═══ Source material ═══
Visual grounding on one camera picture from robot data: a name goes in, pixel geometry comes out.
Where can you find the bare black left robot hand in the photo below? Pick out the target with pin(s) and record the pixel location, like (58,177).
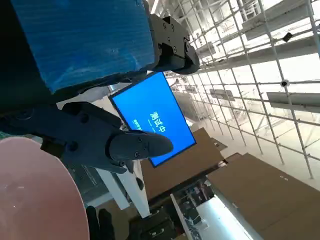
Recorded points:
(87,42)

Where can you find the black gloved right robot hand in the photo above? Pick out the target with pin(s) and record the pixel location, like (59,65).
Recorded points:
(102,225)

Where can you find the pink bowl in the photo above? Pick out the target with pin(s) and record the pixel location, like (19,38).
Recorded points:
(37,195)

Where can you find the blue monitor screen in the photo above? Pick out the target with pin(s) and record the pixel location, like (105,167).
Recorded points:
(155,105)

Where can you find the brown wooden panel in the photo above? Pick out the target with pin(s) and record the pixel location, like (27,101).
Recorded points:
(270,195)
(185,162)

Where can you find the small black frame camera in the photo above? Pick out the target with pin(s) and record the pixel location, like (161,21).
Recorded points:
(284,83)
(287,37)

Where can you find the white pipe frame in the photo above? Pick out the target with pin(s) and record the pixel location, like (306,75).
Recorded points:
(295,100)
═══
═══ Source material ═══
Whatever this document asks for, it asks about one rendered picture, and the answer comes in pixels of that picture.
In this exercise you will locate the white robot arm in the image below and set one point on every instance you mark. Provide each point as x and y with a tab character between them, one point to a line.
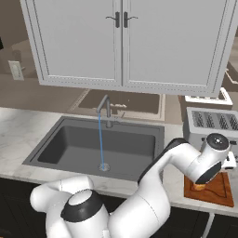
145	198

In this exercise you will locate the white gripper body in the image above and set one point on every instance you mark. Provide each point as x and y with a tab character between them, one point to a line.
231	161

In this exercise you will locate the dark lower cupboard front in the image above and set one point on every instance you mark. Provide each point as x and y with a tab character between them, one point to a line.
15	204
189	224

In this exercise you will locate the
═══
* [Exercise directions]: Return every line above that contains the word "picture".

* [Exercise output]:
Visual grounding on one camera picture from robot data: a name goes in, pixel geometry comes out.
Whatever this document asks for, it asks about one rendered picture, and the answer comes in pixels of that picture.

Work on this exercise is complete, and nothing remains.